→ What the task asks
Search the material for lines containing the word "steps", and copy each one.

→ Information shown
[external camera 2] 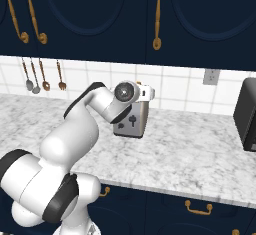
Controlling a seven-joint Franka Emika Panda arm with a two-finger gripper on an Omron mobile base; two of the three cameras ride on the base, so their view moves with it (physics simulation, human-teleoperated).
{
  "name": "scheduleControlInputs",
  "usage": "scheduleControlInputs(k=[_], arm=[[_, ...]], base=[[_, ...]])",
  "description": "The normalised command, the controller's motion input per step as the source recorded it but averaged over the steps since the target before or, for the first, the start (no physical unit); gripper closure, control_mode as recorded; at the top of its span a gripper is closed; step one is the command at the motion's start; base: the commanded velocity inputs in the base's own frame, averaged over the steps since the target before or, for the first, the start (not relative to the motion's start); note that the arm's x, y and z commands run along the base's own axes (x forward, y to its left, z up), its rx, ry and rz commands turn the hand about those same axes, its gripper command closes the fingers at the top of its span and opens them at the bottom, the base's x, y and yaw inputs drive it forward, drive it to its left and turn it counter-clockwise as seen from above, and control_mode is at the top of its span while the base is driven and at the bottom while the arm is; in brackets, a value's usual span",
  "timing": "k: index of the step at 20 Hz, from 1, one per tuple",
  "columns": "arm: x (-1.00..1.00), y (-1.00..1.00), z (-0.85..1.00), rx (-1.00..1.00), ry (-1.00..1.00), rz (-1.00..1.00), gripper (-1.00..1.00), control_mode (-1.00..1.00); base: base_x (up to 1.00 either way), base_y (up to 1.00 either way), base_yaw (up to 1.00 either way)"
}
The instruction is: Start the toaster. Once the lever pops up, take the bread to the plate on the dining counter.
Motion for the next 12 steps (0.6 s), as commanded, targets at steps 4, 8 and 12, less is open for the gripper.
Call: scheduleControlInputs(k=[4,8,12], arm=[[0.00,0.00,0.00,0.00,0.00,0.00,-1.00,-1.00],[0.00,0.00,0.00,0.00,0.00,0.00,-1.00,-1.00],[0.00,0.00,0.00,0.00,0.00,0.00,-1.00,-1.00]], base=[[0.00,0.00,0.00],[0.00,0.00,0.00],[0.00,0.00,0.00]])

→ Output below
  "description": "The normalised command, the controller's motion input per step as the source recorded it but averaged over the steps since the target before or, for the first, the start (no physical unit); gripper closure, control_mode as recorded; at the top of its span a gripper is closed; step one is the command at the motion's start; base: the commanded velocity inputs in the base's own frame, averaged over the steps since the target before or, for the first, the start (not relative to the motion's start); note that the arm's x, y and z commands run along the base's own axes (x forward, y to its left, z up), its rx, ry and rz commands turn the hand about those same axes, its gripper command closes the fingers at the top of its span and opens them at the bottom, the base's x, y and yaw inputs drive it forward, drive it to its left and turn it counter-clockwise as seen from above, and control_mode is at the top of its span while the base is driven and at the bottom while the arm is; in brackets, a value's usual span",
Motion for the next 12 steps (0.6 s), as commanded, targets at steps 4, 8 and 12, less is open for the gripper.

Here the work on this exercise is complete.